In the listing below, find every line containing "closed" and copy it out.
=== Begin Enclosure ===
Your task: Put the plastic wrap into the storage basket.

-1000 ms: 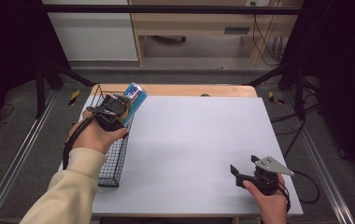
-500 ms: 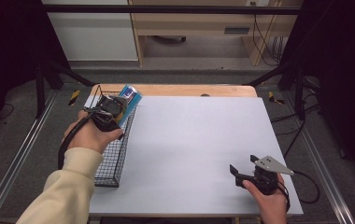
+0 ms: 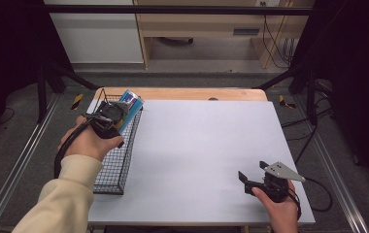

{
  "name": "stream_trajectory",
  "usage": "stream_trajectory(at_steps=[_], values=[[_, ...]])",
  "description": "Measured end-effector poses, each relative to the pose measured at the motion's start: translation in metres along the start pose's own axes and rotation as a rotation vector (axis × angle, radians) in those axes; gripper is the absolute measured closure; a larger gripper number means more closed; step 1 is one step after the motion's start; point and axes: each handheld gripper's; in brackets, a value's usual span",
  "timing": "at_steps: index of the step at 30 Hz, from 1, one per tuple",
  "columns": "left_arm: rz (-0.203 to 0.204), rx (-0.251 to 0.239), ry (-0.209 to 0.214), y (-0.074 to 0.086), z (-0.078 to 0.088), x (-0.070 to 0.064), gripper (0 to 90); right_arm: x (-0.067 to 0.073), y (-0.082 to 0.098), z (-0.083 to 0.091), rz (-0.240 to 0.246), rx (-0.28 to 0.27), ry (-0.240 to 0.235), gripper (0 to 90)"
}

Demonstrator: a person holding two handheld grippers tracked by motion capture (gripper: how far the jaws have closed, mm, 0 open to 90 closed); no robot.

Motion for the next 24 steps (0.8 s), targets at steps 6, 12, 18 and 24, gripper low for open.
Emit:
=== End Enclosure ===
> SOLUTION FOR THIS PROBLEM:
  "description": "Measured end-effector poses, each relative to the pose measured at the motion's start: translation in metres along the start pose's own axes and rotation as a rotation vector (axis × angle, radians) in those axes; gripper is the absolute measured closure; a larger gripper number means more closed; step 1 is one step after the motion's start; point and axes: each handheld gripper's; in brackets, a value's usual span",
Demonstrator: a person holding two handheld grippers tracked by motion capture (gripper: how far the jaws have closed, mm, 0 open to 90 closed); no robot.

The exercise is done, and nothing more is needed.